Activity:
Among the entries below, find all lines that include "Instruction" and copy them.

══════════════════════════════

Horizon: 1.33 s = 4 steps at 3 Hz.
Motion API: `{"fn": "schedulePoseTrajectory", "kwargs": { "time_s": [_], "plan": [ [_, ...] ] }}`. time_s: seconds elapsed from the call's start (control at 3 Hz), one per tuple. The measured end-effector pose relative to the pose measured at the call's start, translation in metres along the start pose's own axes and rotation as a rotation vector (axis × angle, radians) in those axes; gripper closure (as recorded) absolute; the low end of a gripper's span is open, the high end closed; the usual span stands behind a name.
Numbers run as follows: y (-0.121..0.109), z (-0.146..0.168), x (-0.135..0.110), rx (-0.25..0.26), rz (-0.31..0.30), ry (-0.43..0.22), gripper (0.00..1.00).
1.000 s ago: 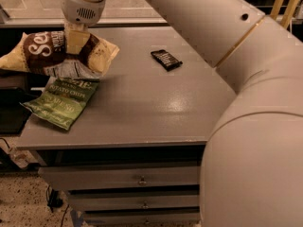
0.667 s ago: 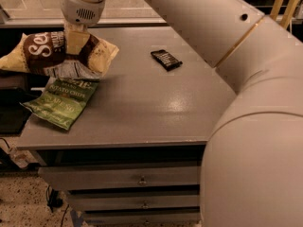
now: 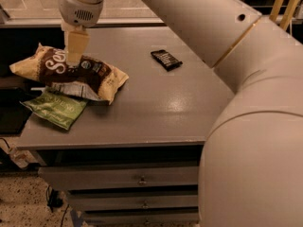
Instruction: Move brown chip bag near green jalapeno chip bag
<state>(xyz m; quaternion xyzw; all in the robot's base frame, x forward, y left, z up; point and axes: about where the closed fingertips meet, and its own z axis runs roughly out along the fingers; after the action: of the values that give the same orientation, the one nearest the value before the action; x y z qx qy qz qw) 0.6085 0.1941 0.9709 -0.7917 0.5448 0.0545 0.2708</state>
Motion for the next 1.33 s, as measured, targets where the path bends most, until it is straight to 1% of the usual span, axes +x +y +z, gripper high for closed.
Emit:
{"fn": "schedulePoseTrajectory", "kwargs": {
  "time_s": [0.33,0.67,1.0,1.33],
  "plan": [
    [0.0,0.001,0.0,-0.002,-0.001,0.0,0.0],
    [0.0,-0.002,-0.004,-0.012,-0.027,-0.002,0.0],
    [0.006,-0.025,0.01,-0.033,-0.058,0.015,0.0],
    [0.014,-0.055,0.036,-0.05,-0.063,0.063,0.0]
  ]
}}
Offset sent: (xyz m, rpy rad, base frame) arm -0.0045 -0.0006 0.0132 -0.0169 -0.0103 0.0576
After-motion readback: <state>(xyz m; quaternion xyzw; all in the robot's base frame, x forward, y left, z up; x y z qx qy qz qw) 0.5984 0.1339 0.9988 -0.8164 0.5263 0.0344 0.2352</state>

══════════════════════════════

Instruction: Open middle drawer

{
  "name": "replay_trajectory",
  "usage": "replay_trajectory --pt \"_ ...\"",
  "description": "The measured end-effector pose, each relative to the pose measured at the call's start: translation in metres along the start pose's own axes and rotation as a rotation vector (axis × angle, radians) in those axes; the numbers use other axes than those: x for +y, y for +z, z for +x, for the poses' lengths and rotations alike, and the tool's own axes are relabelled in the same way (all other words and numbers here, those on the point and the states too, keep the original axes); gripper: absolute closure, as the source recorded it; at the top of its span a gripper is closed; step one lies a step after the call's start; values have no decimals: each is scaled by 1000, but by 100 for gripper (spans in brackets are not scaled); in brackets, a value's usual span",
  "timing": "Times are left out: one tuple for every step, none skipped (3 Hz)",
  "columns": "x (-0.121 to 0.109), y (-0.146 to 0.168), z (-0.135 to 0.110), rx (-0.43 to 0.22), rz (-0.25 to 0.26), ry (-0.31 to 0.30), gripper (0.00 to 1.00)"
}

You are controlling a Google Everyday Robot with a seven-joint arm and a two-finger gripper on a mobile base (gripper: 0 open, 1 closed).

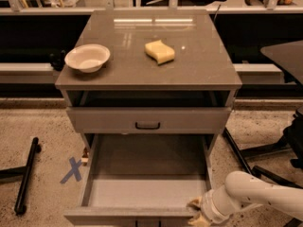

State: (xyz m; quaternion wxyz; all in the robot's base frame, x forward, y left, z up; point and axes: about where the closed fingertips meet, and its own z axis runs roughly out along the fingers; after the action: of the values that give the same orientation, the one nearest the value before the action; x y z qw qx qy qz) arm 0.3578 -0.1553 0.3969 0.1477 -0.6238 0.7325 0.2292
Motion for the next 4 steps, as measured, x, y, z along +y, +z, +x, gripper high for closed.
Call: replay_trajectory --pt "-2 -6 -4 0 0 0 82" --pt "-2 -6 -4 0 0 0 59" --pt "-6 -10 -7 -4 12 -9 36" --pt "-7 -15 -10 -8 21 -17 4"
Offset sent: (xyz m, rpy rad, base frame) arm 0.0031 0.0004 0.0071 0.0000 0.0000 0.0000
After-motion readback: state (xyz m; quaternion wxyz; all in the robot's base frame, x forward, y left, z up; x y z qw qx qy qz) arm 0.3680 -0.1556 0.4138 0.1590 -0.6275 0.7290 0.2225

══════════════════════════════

Solution for this task:
Instruction: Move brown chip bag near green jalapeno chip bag
Instruction: Open middle drawer

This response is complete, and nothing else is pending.